I enjoyed this Kathleen Parker column on Stephen Colbert taking over for David Letterman. Probably I liked that she said that “heartlanders” have the best sense of humor. When I hear “heartland,” I think “Midwest.” Colbert is from South Carolina, so Parker calls “heartlanders” those who are “devoted to family and devout of spirit.” So, that’s kind of weird. Aside from geography, I guess my sense of “heartlanders” has to do (at least in the context of personality and humor) with a self-deprecating modesty that stems from a perspective of one’s place in the world. An awareness of one’s relationship to others and theirs to you is a fertile source of humor. Colbert clearly doesn’t take himself too seriously, nor is he overawed by those who have an overblown sense of their own importance. In that, I think he’ll be an excellent successor to David Letterman.
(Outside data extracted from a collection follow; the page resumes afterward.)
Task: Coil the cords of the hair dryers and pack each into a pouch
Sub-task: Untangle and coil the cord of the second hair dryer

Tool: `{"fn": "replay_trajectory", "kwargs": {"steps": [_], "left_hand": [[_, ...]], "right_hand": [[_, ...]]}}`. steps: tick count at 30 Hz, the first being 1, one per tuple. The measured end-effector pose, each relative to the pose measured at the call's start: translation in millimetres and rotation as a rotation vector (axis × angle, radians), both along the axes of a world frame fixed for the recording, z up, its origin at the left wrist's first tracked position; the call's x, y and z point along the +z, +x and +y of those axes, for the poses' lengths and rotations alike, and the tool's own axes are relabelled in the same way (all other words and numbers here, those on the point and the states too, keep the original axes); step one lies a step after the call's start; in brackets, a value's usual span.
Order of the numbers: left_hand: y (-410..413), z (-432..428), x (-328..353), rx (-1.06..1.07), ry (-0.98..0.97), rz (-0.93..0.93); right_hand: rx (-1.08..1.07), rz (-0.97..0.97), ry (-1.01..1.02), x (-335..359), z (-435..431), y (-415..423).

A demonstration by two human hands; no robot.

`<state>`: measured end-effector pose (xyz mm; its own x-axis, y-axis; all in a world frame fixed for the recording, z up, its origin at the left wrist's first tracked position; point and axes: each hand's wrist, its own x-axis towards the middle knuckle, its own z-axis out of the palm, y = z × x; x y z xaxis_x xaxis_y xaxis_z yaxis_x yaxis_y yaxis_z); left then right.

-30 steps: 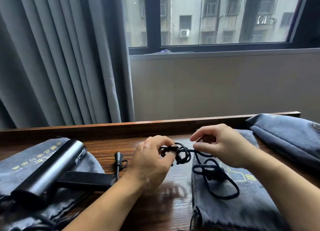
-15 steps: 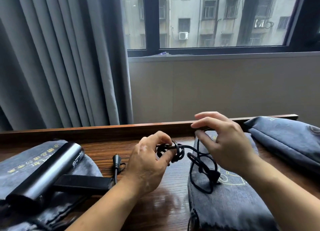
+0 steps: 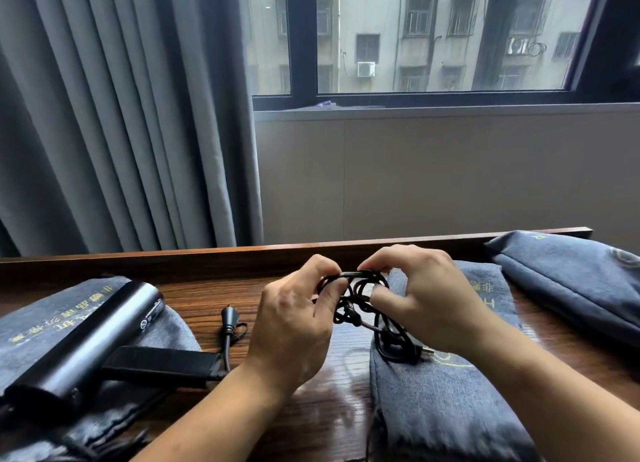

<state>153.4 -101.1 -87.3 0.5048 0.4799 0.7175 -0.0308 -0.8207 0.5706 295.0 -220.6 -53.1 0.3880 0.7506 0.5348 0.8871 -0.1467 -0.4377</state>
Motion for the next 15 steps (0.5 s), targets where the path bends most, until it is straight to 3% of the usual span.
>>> {"fn": "replay_trajectory", "kwargs": {"steps": [7, 15], "left_hand": [[-2, 3, 2, -0.060, -0.270, 0.011], [-1, 2, 3, -0.172, -0.074, 0.354]], "right_hand": [[-0.060, 0.081, 0.035, -3, 1, 8], [0.041, -0.047, 0.121, -13, 7, 4]]}}
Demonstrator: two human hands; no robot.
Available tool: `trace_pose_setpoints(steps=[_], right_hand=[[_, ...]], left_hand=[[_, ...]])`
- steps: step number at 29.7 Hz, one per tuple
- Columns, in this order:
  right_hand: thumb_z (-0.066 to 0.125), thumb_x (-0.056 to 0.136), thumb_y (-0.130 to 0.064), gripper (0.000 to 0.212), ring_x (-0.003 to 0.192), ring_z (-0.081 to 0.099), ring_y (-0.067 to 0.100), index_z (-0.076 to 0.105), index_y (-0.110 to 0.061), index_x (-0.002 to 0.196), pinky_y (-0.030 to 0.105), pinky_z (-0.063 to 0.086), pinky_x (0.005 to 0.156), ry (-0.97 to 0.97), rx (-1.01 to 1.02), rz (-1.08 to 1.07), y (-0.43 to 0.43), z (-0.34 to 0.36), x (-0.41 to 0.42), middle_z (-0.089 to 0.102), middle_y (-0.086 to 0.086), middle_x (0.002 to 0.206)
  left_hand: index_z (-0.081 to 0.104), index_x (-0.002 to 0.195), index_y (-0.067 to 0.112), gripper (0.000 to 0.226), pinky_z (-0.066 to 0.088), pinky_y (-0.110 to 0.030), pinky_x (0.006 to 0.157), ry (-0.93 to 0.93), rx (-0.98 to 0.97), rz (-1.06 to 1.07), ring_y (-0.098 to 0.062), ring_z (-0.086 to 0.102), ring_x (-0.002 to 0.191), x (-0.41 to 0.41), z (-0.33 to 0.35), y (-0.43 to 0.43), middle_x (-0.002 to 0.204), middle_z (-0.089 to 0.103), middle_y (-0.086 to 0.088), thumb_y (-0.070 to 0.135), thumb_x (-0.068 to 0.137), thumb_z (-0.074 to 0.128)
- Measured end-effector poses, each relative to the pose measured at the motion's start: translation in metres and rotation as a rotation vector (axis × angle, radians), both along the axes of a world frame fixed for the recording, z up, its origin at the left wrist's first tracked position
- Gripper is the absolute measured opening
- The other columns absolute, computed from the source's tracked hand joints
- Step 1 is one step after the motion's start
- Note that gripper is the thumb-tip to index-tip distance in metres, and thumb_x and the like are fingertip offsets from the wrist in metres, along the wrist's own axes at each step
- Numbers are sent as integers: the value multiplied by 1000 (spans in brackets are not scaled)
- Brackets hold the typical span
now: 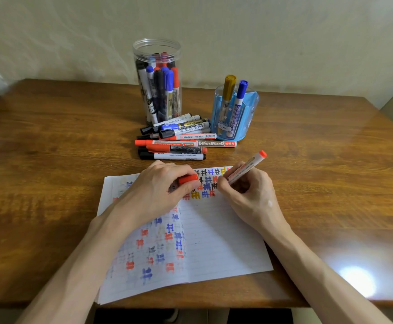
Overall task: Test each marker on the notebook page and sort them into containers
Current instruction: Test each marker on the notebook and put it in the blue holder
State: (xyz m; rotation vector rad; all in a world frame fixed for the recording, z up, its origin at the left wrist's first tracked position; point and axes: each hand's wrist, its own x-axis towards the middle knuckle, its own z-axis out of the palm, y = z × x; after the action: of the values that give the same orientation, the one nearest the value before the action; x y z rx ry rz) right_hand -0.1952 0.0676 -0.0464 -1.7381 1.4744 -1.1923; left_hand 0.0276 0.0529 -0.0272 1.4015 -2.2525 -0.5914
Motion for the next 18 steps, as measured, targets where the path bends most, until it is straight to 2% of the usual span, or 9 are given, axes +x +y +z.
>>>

Brian Kanowsky (@bmk) says
I always think of it in the words of Sinclair Lewis: “the sly cynicism of the country store.” Granted, that was used to describe a blatantly pandering presidential candidate, so…
Freedom says
They should have taken Conan. Colbert is not a stand-up comic. Letterman was.It will be difficult for large portions of America to view Colbert as anything but a continuation of his hard-Left Comedy Central show.
Colbert’s shtick is getting three-hour interviews and chopping them into 30 second bits that makes the interviewee seem as if he said something entirely different. If he pulls that crap at CBS, the head of CBS News will be in the president’s tearing apart his show, letting the network know that Colbert is jeopardizing the integrity of the entire network.
Is he still going to push his Colbert Super PAC while at CBS?
CBS should have picked a more general comedian. Conan could pull off 30 minutes at a local comedy club and have everybody laughing.